Анжелика пошла вперед. Сердце сильно билось. Ее охватил страх. Она боялась и его, и себя. Ее пугало, что она рухнет в эту безымянную тьму, которую лес уготовил для страстей. На рассвете, проступившем между деревьями, сначала сером, потом рыжеватом, они подошли к жилищу углежогов. Анжелика замерзла и зябко куталась в плащ.
– Эй! Вилланы, – закричал герцог, – найдется у вас овощной суп, хлеб и сыр?

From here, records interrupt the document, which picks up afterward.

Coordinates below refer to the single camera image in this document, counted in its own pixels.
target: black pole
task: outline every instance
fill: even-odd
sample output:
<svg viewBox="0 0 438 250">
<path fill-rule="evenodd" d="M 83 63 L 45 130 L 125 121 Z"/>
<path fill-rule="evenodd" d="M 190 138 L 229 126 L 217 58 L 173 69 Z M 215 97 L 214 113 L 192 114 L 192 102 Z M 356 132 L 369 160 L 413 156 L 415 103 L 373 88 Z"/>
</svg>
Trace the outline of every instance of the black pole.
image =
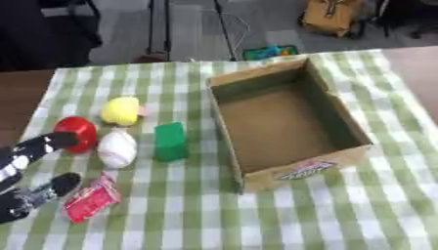
<svg viewBox="0 0 438 250">
<path fill-rule="evenodd" d="M 155 10 L 155 0 L 150 0 L 149 10 L 150 10 L 150 15 L 149 15 L 149 45 L 148 45 L 148 49 L 146 50 L 146 53 L 148 55 L 153 53 L 153 13 Z"/>
<path fill-rule="evenodd" d="M 222 32 L 224 33 L 225 36 L 225 41 L 227 42 L 227 46 L 228 46 L 228 50 L 230 51 L 230 61 L 235 62 L 237 61 L 236 55 L 235 55 L 235 51 L 233 50 L 233 47 L 231 45 L 231 41 L 230 41 L 230 37 L 228 35 L 228 30 L 227 30 L 227 26 L 224 23 L 224 17 L 223 17 L 223 9 L 222 6 L 219 4 L 218 0 L 213 0 L 214 1 L 214 8 L 216 9 L 216 13 L 217 16 L 219 18 L 219 21 L 221 23 L 221 27 L 222 27 Z"/>
<path fill-rule="evenodd" d="M 166 51 L 167 60 L 170 62 L 170 52 L 172 50 L 172 41 L 170 37 L 170 0 L 164 1 L 164 12 L 165 12 L 165 41 L 164 41 L 164 50 Z"/>
</svg>

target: red ball
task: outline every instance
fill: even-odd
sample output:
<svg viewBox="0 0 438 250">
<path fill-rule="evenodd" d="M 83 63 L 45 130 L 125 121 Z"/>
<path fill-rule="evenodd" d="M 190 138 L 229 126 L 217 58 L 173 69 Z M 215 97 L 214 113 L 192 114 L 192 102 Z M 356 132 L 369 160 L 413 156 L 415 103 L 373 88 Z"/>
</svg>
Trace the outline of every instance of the red ball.
<svg viewBox="0 0 438 250">
<path fill-rule="evenodd" d="M 76 133 L 79 143 L 66 148 L 70 152 L 84 152 L 96 144 L 96 126 L 83 117 L 71 116 L 62 119 L 55 126 L 55 132 Z"/>
</svg>

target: cardboard box
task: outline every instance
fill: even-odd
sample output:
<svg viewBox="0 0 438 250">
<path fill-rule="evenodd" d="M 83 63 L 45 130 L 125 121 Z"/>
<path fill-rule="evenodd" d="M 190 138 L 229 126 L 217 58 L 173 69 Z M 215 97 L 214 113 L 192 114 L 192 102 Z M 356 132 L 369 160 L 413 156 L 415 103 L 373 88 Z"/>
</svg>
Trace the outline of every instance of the cardboard box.
<svg viewBox="0 0 438 250">
<path fill-rule="evenodd" d="M 329 0 L 309 0 L 303 18 L 304 26 L 315 31 L 344 36 L 350 29 L 362 0 L 334 2 L 335 4 L 331 5 Z"/>
<path fill-rule="evenodd" d="M 372 144 L 305 58 L 216 76 L 210 85 L 240 191 L 355 164 Z"/>
</svg>

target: red toy
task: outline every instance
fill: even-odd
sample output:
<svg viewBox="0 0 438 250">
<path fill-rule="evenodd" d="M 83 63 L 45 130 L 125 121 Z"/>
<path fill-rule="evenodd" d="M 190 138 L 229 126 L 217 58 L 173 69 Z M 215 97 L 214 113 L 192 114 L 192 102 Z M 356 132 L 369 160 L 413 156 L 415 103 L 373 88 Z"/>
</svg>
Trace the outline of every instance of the red toy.
<svg viewBox="0 0 438 250">
<path fill-rule="evenodd" d="M 55 126 L 55 132 L 76 133 L 79 144 L 66 148 L 70 152 L 84 152 L 96 144 L 96 126 L 83 117 L 71 116 L 62 119 Z"/>
<path fill-rule="evenodd" d="M 89 187 L 81 189 L 70 198 L 65 208 L 72 222 L 81 223 L 99 210 L 120 200 L 121 195 L 115 189 L 114 180 L 102 173 Z"/>
</svg>

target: green cube
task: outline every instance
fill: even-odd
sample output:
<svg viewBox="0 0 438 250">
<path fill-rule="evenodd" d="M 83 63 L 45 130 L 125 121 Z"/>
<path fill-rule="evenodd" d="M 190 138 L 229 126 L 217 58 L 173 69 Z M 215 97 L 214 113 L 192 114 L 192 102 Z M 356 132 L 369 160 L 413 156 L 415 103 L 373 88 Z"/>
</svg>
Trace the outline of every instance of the green cube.
<svg viewBox="0 0 438 250">
<path fill-rule="evenodd" d="M 159 161 L 172 161 L 187 156 L 186 134 L 181 122 L 159 125 L 155 132 L 155 158 Z"/>
</svg>

В одной из почерневших хижин они уселись на шаткие скамьи перед столом, на который хозяйка поставила горшок с молоком и блюдо горячей фасоли с салом и луком. Полуголые дети, вымазанные углем до самых глаз, изумленно смотрели, как двое пришельцев ели в полном молчании. Чернобородый мужчина и женщина с влажными от росы золотистыми волосами, рассыпавшимися по плечам. Они возникли перед ними как призраки, выйдя из ночной тьмы сквозь предрассветный туман, и пересекли поле, покрытое золой.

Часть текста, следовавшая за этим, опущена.